START The input
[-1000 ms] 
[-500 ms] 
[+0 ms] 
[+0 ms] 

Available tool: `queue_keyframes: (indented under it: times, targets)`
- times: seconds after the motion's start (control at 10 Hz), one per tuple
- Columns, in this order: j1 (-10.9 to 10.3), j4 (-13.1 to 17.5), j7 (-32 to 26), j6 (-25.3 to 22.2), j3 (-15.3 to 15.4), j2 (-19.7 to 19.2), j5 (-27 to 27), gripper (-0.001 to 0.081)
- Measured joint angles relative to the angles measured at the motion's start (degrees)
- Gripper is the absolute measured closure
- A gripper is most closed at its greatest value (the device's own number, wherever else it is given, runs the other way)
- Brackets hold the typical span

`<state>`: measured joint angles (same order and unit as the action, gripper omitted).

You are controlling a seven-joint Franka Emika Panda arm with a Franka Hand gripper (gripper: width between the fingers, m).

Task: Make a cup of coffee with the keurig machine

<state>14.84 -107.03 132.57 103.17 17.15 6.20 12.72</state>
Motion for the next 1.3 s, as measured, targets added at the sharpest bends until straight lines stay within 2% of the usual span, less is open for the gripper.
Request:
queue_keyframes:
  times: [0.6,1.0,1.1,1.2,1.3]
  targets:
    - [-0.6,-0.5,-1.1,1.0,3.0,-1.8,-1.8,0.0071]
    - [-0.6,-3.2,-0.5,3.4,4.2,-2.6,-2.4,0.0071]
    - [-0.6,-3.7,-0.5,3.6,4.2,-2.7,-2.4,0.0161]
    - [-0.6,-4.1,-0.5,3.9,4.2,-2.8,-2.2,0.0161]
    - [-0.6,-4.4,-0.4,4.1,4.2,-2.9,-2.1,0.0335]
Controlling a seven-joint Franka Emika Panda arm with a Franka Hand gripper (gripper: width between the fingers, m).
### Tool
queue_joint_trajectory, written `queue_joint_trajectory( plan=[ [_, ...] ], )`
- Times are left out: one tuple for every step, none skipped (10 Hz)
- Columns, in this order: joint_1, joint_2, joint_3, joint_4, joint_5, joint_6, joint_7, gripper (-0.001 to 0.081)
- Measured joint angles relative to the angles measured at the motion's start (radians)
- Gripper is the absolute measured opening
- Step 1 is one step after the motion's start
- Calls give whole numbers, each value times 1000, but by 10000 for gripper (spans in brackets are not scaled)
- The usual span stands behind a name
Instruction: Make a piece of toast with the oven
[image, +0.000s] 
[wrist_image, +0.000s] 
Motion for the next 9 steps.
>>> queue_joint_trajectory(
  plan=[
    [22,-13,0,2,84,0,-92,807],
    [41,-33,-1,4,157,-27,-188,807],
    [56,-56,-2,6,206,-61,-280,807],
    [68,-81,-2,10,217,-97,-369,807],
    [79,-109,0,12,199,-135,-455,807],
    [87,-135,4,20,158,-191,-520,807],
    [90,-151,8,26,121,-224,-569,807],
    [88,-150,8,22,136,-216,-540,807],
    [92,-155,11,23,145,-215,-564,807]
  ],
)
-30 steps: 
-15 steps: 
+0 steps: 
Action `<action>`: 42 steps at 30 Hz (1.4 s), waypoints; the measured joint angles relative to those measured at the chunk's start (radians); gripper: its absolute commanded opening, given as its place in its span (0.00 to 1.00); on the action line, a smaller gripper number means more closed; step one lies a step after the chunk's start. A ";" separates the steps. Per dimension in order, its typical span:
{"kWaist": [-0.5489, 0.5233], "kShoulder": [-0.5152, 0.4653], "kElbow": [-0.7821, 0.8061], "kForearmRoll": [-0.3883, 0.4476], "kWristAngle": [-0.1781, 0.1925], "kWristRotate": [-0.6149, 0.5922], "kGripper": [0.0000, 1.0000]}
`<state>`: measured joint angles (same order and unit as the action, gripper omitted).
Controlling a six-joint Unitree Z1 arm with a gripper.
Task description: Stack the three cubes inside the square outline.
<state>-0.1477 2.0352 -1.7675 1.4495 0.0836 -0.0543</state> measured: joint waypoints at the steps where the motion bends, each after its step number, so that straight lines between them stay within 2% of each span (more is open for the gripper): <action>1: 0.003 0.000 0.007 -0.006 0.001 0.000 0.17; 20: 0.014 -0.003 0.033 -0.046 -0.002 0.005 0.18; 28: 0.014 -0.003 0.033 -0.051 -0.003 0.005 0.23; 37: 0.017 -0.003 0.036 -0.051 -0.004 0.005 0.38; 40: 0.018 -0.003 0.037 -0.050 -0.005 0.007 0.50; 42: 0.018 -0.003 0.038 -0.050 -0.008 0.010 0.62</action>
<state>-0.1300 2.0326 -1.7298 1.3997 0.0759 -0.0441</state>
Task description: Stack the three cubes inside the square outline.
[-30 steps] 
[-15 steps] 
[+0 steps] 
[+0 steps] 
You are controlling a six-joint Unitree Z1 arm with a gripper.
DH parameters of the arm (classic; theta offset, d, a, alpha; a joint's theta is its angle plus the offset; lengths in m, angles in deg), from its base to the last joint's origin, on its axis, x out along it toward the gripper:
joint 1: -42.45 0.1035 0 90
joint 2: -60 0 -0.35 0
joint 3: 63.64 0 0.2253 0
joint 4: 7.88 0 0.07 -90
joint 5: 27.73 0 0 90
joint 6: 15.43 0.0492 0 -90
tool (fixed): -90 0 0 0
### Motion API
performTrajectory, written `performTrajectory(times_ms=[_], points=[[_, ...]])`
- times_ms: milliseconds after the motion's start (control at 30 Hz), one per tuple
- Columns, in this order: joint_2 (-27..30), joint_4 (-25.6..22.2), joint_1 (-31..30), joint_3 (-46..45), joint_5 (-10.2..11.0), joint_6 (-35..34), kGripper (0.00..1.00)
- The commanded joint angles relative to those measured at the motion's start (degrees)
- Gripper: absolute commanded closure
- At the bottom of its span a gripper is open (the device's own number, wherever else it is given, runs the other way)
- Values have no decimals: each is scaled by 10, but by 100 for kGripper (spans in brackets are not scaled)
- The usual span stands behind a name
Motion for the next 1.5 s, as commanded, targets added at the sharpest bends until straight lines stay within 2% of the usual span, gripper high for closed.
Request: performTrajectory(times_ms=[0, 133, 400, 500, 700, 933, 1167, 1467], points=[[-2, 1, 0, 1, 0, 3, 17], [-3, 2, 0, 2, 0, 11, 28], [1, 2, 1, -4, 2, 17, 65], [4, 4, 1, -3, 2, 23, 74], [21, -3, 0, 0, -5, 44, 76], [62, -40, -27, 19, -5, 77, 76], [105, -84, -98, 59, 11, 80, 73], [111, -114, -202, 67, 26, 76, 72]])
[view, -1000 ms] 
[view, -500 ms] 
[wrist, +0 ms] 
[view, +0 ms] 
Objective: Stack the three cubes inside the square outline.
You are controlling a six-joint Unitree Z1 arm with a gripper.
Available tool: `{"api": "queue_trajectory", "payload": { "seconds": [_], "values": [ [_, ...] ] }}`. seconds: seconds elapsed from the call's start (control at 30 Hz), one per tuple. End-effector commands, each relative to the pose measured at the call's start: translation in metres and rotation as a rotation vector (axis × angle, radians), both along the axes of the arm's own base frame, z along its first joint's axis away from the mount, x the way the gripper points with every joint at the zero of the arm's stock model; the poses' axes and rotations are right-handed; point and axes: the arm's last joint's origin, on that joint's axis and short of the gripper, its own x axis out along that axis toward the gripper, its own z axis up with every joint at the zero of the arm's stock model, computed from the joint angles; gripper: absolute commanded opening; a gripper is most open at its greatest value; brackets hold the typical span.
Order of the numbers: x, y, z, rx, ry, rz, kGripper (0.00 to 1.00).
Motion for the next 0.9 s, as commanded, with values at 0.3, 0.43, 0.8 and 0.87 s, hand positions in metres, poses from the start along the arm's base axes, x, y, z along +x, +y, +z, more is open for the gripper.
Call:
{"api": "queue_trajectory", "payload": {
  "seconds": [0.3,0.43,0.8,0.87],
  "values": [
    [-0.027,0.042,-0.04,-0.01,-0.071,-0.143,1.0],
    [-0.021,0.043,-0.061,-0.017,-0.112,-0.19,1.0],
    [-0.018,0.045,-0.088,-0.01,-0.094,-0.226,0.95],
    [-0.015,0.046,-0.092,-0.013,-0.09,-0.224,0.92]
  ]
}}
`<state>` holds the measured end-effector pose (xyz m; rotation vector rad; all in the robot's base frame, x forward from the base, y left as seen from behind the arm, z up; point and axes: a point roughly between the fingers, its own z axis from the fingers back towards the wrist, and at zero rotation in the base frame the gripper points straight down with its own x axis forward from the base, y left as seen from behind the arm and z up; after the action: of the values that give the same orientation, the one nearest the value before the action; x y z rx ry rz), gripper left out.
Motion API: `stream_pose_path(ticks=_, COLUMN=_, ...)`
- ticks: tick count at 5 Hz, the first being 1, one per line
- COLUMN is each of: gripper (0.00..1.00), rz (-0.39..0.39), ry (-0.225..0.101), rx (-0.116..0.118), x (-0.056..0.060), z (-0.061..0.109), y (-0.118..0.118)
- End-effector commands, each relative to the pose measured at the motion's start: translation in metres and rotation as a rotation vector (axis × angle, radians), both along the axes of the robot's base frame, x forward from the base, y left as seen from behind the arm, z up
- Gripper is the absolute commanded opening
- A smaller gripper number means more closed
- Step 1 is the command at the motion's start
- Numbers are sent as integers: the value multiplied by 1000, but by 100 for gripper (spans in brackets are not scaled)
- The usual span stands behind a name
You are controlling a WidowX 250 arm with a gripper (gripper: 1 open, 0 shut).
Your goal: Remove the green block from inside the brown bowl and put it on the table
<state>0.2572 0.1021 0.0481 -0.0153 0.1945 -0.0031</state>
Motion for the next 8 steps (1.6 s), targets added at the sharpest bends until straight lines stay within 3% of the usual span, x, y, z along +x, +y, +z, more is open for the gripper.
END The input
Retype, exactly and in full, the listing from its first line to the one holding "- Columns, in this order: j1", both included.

[-1000 ms] 
[-500 ms] 
[+0 ms] 
[+0 ms] 

Available tool: `queue_keyframes: (indented under it: times, targets)`
- times: seconds after the motion's start (control at 10 Hz), one per tuple
- Columns, in this order: j1 (-10.9 to 10.3), j4 (-13.1 to 17.5), j7 (-32 to 26), j6 (-25.3 to 22.2), j3 (-15.3 to 15.4), j2 (-19.7 to 19.2), j5 (-27 to 27), gripper (-0.001 to 0.081)

With this output, the exercise is done.